I don’t know why my husband insisted on taking this picture. We have been married for five years, and there’s still so much I don’t understand about him. It was a Tuesday afternoon; I was sweaty, tired, and uncomfortable from kneeling on the rocks. He came down to the river and said he needed to take my picture. He said I looked especially beautiful in that moment. Beautiful while doing laundry? I told him he was talking crazy, and he responded by saying I am always beautiful. Maybe someday I will be able to see me the way he does.


Liese S. - Mar 16, 2005 7:51:31 pm PST #656 of 10001
"Faded like the lilac, he thought."

These drabbles are all completely amazing. What a stunning topic and stunning results.
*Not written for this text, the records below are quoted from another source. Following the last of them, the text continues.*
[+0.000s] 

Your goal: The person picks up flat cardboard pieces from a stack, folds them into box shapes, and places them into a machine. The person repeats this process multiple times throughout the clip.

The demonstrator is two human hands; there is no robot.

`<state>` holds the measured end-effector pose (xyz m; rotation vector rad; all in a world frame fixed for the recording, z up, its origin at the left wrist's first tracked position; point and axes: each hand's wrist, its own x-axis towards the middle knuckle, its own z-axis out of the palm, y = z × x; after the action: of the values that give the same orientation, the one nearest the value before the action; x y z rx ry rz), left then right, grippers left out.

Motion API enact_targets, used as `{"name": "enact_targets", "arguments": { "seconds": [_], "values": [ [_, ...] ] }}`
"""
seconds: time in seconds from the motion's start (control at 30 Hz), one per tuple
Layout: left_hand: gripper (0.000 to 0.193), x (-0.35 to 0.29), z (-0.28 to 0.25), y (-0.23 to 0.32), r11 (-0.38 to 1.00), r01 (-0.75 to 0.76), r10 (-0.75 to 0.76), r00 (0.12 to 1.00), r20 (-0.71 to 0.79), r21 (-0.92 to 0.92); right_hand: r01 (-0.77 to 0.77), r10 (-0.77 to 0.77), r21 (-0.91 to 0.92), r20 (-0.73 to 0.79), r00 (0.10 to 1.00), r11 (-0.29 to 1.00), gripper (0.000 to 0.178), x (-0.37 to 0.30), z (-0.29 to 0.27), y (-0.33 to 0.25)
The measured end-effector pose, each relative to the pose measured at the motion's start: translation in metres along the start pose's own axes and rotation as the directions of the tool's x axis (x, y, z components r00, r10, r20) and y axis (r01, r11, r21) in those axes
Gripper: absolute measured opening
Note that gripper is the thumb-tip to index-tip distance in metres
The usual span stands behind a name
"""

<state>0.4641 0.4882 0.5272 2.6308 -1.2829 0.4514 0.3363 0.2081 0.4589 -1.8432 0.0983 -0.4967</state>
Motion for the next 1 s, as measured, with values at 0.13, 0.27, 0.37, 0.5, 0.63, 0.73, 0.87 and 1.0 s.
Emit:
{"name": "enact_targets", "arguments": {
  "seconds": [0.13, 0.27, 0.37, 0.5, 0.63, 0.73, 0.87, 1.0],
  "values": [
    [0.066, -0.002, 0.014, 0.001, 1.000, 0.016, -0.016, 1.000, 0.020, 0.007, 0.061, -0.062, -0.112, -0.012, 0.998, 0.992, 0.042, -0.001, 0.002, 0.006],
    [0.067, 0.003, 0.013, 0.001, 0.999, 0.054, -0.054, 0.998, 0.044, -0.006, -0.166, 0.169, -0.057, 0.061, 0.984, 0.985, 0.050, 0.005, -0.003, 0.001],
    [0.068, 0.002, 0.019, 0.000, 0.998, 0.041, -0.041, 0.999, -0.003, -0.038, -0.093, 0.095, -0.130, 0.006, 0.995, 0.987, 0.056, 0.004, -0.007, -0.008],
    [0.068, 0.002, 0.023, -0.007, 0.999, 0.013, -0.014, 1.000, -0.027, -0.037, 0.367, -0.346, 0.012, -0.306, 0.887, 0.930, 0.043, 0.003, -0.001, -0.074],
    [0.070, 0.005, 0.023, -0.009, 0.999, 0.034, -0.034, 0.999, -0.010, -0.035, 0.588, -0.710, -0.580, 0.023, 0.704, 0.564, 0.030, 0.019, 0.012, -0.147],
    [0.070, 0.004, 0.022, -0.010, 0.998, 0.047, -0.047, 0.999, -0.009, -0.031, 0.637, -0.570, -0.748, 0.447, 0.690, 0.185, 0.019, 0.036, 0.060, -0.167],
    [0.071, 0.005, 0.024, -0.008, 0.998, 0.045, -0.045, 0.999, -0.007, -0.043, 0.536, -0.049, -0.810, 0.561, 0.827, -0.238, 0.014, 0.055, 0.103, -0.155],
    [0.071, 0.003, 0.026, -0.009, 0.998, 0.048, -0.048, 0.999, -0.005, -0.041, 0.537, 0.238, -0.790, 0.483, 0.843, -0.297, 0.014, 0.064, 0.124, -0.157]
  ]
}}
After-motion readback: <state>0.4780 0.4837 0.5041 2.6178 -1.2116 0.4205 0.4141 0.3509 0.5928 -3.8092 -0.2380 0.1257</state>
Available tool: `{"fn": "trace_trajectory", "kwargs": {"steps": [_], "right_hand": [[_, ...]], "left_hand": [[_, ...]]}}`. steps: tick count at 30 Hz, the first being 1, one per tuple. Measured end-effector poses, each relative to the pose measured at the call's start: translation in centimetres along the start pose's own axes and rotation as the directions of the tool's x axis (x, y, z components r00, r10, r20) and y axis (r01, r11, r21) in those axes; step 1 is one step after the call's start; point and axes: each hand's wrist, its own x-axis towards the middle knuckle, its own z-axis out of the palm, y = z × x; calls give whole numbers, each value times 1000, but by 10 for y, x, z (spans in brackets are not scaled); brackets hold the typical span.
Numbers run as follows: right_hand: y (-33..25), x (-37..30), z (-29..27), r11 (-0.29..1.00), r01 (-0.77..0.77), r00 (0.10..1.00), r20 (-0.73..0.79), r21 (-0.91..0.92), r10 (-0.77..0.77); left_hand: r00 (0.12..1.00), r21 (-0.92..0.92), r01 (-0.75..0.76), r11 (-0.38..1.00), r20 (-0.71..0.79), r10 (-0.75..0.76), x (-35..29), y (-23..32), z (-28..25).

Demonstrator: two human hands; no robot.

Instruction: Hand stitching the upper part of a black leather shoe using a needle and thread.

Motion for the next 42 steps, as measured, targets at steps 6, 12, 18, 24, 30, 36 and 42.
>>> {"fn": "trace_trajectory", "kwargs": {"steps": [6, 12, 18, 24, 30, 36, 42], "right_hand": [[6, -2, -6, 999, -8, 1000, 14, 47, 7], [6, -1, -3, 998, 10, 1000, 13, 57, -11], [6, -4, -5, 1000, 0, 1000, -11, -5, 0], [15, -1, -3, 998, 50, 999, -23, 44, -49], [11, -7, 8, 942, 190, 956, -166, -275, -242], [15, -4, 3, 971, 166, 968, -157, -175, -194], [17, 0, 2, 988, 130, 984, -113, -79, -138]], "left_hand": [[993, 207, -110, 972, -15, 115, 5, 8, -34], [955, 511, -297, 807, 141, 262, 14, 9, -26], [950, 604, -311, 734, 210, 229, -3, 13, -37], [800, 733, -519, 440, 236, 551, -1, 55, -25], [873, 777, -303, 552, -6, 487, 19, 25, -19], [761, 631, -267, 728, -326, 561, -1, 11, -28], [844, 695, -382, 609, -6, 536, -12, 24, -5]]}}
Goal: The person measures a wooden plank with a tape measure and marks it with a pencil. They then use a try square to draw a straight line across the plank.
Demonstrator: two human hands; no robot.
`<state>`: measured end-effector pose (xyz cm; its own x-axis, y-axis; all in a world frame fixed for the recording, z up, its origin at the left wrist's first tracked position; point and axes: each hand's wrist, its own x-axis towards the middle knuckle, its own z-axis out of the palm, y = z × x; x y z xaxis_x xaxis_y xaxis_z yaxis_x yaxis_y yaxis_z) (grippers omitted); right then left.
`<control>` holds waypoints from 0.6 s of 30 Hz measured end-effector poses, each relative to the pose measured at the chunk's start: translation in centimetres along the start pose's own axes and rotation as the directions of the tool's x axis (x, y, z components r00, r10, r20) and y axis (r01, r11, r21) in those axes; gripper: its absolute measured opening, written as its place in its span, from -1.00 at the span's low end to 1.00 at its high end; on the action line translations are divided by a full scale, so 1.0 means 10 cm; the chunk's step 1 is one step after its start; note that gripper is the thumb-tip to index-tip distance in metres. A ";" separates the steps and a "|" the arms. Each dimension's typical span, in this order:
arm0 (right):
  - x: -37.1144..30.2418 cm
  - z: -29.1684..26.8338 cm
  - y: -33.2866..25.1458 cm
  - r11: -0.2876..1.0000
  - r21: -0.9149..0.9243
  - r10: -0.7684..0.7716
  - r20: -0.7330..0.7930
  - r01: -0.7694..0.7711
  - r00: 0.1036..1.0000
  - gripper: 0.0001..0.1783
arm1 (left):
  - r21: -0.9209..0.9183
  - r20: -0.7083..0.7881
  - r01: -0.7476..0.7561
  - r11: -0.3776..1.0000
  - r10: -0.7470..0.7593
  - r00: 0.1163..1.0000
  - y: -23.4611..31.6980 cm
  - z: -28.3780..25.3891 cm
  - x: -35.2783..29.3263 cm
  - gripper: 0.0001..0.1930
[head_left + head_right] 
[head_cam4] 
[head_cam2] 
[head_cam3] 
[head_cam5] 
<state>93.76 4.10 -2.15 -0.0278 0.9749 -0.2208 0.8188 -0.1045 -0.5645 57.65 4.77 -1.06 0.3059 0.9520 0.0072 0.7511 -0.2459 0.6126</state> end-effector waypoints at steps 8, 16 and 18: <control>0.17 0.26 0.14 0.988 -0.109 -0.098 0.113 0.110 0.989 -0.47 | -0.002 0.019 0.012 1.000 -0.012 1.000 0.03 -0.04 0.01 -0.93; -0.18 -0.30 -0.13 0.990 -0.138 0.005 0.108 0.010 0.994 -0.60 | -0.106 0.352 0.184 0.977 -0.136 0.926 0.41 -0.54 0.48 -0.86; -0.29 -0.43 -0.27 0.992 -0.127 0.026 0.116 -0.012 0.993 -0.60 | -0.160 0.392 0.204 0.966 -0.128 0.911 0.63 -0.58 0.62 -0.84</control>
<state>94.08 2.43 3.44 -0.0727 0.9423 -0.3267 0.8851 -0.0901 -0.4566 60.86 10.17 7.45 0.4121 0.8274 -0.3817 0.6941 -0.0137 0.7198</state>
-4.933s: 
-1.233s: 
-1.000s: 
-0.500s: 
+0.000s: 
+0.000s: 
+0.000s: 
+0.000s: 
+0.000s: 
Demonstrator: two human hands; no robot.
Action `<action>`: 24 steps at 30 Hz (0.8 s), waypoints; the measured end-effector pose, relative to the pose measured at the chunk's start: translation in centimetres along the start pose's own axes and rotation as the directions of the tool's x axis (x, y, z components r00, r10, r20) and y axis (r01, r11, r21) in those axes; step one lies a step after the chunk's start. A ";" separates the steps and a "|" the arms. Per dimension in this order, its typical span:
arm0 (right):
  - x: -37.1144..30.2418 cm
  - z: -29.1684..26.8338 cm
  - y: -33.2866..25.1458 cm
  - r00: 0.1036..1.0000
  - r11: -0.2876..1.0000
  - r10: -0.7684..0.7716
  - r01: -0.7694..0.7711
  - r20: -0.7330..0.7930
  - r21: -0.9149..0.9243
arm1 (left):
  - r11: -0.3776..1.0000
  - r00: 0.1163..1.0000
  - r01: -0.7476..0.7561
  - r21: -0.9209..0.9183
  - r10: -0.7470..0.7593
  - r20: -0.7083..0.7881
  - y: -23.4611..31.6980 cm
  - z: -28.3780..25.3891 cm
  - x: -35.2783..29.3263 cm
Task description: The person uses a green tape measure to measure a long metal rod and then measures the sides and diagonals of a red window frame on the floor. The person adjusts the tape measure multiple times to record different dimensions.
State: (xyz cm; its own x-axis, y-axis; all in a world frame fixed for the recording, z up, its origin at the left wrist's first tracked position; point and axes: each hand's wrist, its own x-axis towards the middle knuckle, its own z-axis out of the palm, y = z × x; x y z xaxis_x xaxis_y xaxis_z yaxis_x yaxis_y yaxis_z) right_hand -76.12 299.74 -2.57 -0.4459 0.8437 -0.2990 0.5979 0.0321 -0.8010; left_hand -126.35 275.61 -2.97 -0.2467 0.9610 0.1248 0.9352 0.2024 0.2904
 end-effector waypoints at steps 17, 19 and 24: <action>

(Oh, and I totally also thought of Sophia.)


deborah grabien - Mar 16, 2005 8:07:39 pm PST #657 of 10001
It really doesn't matter. It's just an opinion. Don't worry about it. Not worth the hassle.

Photo 6

Alternate Memories

I found the photo among my mother's effects. Peculiar, really; my mother, although something of a magpie, tended to save material objects, rather than personal touches.

I recognised the room at once. That was my grandmother's study, where she wrote her terrifying books, the shelves of what she called "fodder", full of facts and statistics, completely devoid of enchantment for a child. Yet I loved being allowed to bear her company, although she mostly ignored me, concentrating instead upon the written page.

This morning, staring at the photo, I realised one final oddity; I've no clue who either of those boys are.


sj - Mar 16, 2005 8:10:37 pm PST #658 of 10001
"There are few hours in life more agreeable than the hour dedicated to the ceremony known as afternoon tea."

That's wonderful, Deb.


Connie Neil - Mar 16, 2005 8:10:55 pm PST #659 of 10001
brillig

Ah, the Unknown Relative Syndrome. "Who's that?" "I don't know." "But Grandpa's got his arm around his shoulders." "Some buddy, maybe."


deborah grabien - Mar 16, 2005 8:37:10 pm PST #660 of 10001
It really doesn't matter. It's just an opinion. Don't worry about it. Not worth the hassle.

sj, I loved yours.

Heh. Connie, this was an oddity for me: total fiction, but transferring the woman in the photo to my grandmum.

We really did have a family photo, one of my father and my wicked cool Uncle Robert together, each of them with a hand lovingly on the shoulder of a boy about twelve years old. Not my brother Howard; not Rob's son Michael. I asked my mother who the kid was, after my father died and we were going through his photos; my mother adjusted her reading glasses, peered at the picture, looked baffled for a moment, and said something like "I haven't got the faintest idea."

No one else in the family recognised the kid either, including Rob.


sj - Mar 16, 2005 8:39:08 pm PST #661 of 10001
"There are few hours in life more agreeable than the hour dedicated to the ceremony known as afternoon tea."

sj, I loved yours.

Thanks, Deb. How have you been? I haven't talked to you in ages.